What Is Your Sway? Book Review: The Mountain Story by Lori Lansens

What Is Your Sway? Book Review: The Mountain Story by Lori Lansens

There is sway in my review of this book. From a structural viewpoint, I rated it a 5; for plot, a 3.5; and artistry of language, a 5. I’ve assigned it an overall rating of 4.

Lori Lansens begins her novel with a compelling letter from Daniel’s father to his teenage son who is about to leave for college. He wants to share a horrific life-changing event that happened about 20 years ago; much of what he never revealed to his wife.

On his eighteenth birthday, the now-adult Wolf, decided to go to Angel’s Peak in the mountains overlooking Palm Springs and commit suicide. It was the one year anniversary of his friend Byrd’s accident. For reasons as of yet unexplained, we learn Wolf spent five days in the mountains during a brutally cold November with three strangers and, at the end of the ordeal, “not everyone survived.”

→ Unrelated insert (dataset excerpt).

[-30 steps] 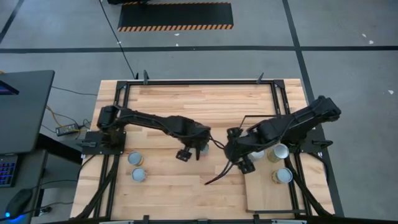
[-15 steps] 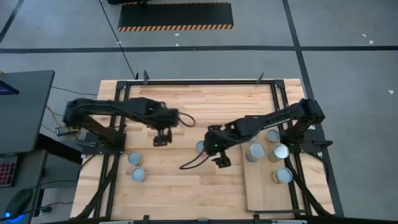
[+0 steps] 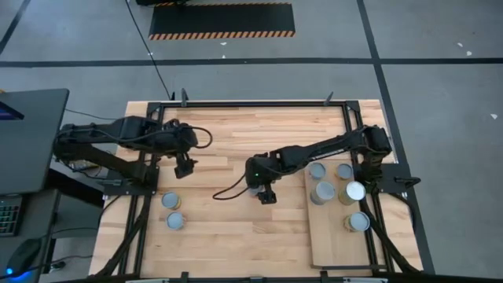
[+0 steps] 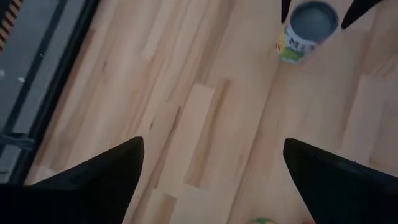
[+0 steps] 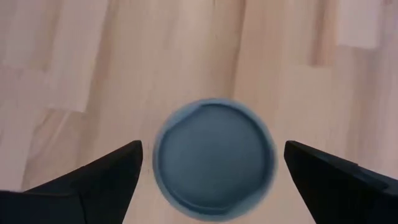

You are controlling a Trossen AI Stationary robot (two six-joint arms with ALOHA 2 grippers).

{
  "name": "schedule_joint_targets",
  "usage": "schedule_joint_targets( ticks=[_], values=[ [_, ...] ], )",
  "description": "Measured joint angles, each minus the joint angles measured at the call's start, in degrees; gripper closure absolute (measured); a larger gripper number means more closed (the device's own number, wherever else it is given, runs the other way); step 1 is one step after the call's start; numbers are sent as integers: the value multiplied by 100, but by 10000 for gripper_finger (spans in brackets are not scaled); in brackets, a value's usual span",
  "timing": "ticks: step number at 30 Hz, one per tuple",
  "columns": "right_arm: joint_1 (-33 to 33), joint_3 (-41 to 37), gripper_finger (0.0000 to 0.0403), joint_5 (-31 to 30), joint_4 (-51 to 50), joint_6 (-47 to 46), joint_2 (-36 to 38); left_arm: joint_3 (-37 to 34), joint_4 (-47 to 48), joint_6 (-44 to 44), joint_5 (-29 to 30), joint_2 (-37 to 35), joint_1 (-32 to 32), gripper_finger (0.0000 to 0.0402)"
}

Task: Pick and place cans onto a shelf
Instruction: Put the canned mixed fruits on the shelf

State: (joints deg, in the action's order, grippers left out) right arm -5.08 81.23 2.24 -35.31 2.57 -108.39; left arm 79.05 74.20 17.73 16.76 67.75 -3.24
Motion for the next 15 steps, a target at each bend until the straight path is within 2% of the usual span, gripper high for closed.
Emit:
schedule_joint_targets(
  ticks=[9,15],
  values=[
    [61,-2,12,107,-4,-380,-333,0,-109,-362,422,-79,19,10],
    [80,0,63,229,84,-409,-314,0,-559,-353,422,-79,19,10]
  ],
)
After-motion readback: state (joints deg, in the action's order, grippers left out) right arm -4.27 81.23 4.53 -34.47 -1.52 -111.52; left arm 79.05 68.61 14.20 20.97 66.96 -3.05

We learn Wolf’s mother died when he was little and his dad, whom he calls, Frankie, was in prison for vehicular homicide.

The family motto is “There will be sway” and we come to understand the meaning related to the rocking motion passengers experience in the tramcar as it approaches and passes the five towers on its ascent to the mountains.

At the conclusion of the letter, the reader is enthralled to continue and unravel the mysteries Lansens introduces in her opening. The remainder of the book is organized into chapters: Before, The First Day, The Second Day, The Third Day, The Fourth Day, The Fifth Day, and After.

As we know Wolf is in the mountains for five days and one person does not survive, suspense builds with each page.

Lansens reveals the stories of each character and threads them together. Her description of the mountain wilderness is excellent to the point I felt the cold wind pimple my arms and sensed there were vultures over my head! She explores issues such as sibling relationships, friendship, parent-child dynamics, spousal love, disappointment, lost dreams and grief.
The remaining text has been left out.